BRIEF
Lines outside the range are not wanted. Give again exactly the lines between the line holding "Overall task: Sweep" and the line holding "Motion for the", inclusive, from the listing below.

DATA EXCERPT
◇ ◇ ◇ ◇

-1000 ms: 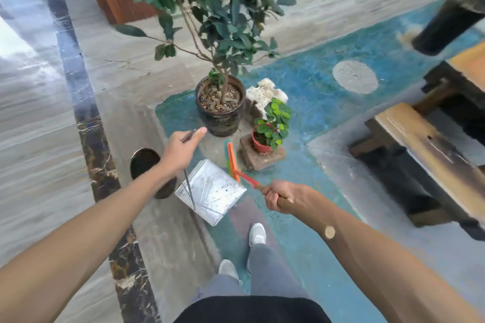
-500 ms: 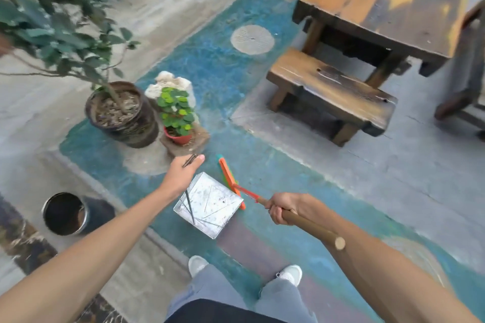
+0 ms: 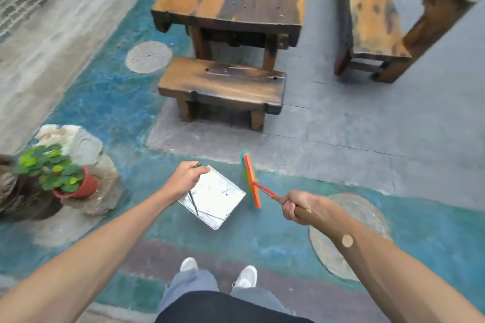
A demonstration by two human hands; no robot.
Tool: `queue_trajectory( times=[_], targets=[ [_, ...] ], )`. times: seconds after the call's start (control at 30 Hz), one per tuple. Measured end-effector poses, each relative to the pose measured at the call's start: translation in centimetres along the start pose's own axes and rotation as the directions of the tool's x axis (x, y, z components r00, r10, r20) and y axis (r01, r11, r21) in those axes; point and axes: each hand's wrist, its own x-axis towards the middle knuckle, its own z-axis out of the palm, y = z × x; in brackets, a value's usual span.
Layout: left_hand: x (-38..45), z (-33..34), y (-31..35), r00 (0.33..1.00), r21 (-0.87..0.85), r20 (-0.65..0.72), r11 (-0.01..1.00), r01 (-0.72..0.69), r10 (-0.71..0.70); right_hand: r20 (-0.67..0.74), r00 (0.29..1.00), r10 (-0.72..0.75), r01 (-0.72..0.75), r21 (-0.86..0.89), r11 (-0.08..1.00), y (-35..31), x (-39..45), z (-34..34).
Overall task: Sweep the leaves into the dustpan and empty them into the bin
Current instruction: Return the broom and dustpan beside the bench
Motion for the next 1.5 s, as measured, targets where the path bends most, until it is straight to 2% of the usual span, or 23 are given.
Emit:
queue_trajectory(
  times=[0.2, 0.47, 0.7, 1.0, 1.13, 1.23, 1.3, 1.5],
  targets=[
    [6.8, 13.2, 9.3, 0.987, 0.069, 0.14, 0.994, -0.086, 0.076, -0.019, 0.997, -0.069, 0.071, 0.282, 0.957, -1.6, -2.8, -13.1],
    [18.4, 31.3, 18.4, 0.939, 0.226, 0.339, 0.964, -0.139, 0.056, -0.155, 0.981, -0.116, 0.176, 0.459, 0.871, -6.2, -6.1, -29.3],
    [27.3, 46.1, 27.9, 0.883, 0.467, 0.456, 0.815, -0.342, 0.109, -0.237, 0.968, -0.082, 0.211, 0.59, 0.779, -11.5, -10.9, -43.9],
    [37.7, 65.8, 41.2, 0.76, 0.503, 0.629, 0.661, -0.557, 0.162, -0.267, 0.956, -0.123, 0.275, 0.663, 0.697, -18.4, -16.2, -62.4],
    [43.0, 74.6, 45.5, 0.745, 0.519, 0.642, 0.612, -0.597, 0.183, -0.247, 0.961, -0.125, 0.263, 0.681, 0.683, -23.1, -18.6, -71.9],
    [46.3, 80.6, 49.9, 0.739, 0.496, 0.648, 0.636, -0.592, 0.183, -0.263, 0.949, -0.173, 0.311, 0.689, 0.655, -26.7, -20.2, -79.9],
    [48.4, 83.9, 52.6, 0.748, 0.508, 0.63, 0.618, -0.6, 0.208, -0.289, 0.945, -0.155, 0.319, 0.705, 0.633, -29.3, -21.7, -84.4],
    [54.9, 95.0, 62.2, 0.718, 0.493, 0.636, 0.568, -0.659, 0.282, -0.264, 0.957, -0.123, 0.276, 0.689, 0.671, -38.4, -25.1, -96.6]
  ],
)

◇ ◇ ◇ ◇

TASK ANSWER
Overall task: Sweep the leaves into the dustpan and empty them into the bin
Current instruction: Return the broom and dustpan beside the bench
Motion for the next 1.5 s, as measured, targets where the path bends most, until it is straight to 2% of the usual span, or 23 are given.

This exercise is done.